The Veeam vSphere Web Client is for sure a hidden little gem, it allows vSphere administrators to really see the level of Availability of their vSphere environment. Providing a cool dashboard showing an overview of virtual machiens, processed VMs, backup repositories and job statistics. I suggest anybody out there with a vSphere environment and Veeam to get this installed and have a play. It does require Enterprise Manager for the deployment as you will see in the video along with the great information it provides.
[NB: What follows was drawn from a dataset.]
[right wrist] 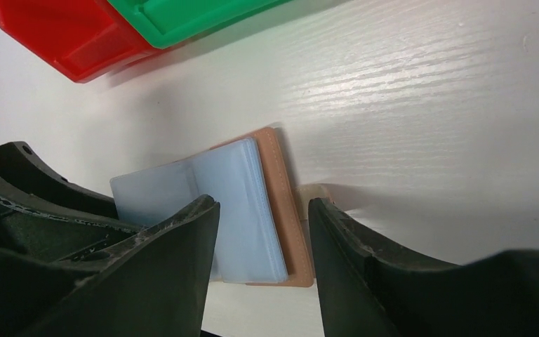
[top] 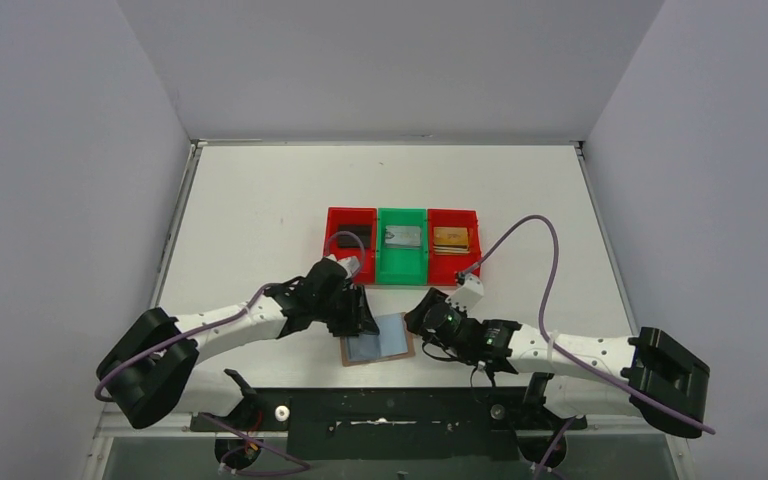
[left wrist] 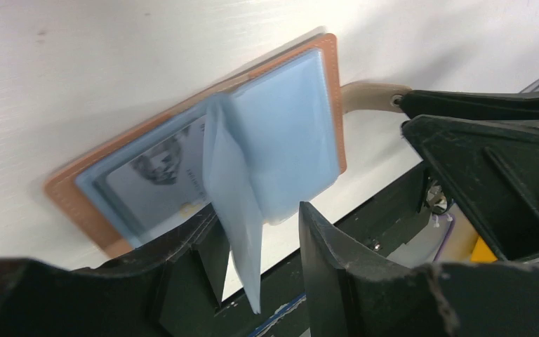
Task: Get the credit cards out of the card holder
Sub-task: Remove the credit card from the card holder.
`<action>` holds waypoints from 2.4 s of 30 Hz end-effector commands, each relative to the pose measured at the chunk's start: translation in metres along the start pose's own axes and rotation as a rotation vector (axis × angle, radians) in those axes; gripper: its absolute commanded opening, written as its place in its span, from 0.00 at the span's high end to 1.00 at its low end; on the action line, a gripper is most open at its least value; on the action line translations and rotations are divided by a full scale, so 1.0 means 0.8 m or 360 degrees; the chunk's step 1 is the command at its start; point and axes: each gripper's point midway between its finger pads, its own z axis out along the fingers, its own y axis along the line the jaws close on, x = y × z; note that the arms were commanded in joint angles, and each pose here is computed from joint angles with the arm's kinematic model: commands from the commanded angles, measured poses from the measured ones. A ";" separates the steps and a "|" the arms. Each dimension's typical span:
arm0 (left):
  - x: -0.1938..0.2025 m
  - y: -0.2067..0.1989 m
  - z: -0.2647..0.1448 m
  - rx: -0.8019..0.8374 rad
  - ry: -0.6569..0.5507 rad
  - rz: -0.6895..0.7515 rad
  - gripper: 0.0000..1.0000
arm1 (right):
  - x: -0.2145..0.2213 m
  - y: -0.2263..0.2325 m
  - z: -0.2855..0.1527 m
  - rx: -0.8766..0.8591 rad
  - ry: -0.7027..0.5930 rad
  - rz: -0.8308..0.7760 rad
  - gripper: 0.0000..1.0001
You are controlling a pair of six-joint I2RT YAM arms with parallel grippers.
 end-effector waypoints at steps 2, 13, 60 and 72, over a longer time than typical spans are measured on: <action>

The following features all arrived at the back end of 2015 when Veeam Backup & Application was released, it really does amaze me how we include so many great features into our releases but equally amazes me the amount of customers that are not taking advantage of some of these features.

Per-VM File Chains

Previously and by default backup jobs would write all virtual machines as one write stream to a full backup file or incremental. This is fine for a large amount of repositories apart from those disk targets that thrive from multiple write threads such as deduplication devices. Some of those devices can achieve much better performance when using per-vm file chains. This setting is configured on the repository itself, a quick demo below of how easy it is to configure. If you convert existing jobs to per-vm you will need a full backup to take place for the per-vm to begin after which the oldest full backup files that are non per-vm will be aged out with the retention policy.

Scale Out Backup Repository

A grouping of several simple backup repositories. With the scale out backup repository you basically pool those simple repositories together as one. This can be expanded to as growth requirements desire. The beauty of this is that if a simple repository was to fill up on space, you would have to provision new and larger repositories and then migrate those backups to continue working, with the scale out option you don’t have to do that it just adds the additional capacity to the pool and backup jobs can continue.

These pools can consist of all the same disk type simple repositories (Locality Profile) or it can include different disk tiers (Performance Profile) with the Performance Profile you are able to determine which backup type lands on which tier of storage, for example if you happen to have an SSD tier then incrementals would thrive there and then the full backup files would be best suited to capacity disks or even deduplication devices.

Changing the traditional Veeam Colour Scheme within the Interface

I hope that was useful and hopefully I have uncovered and brought to your attention some of the great features that keep coming from Veeam.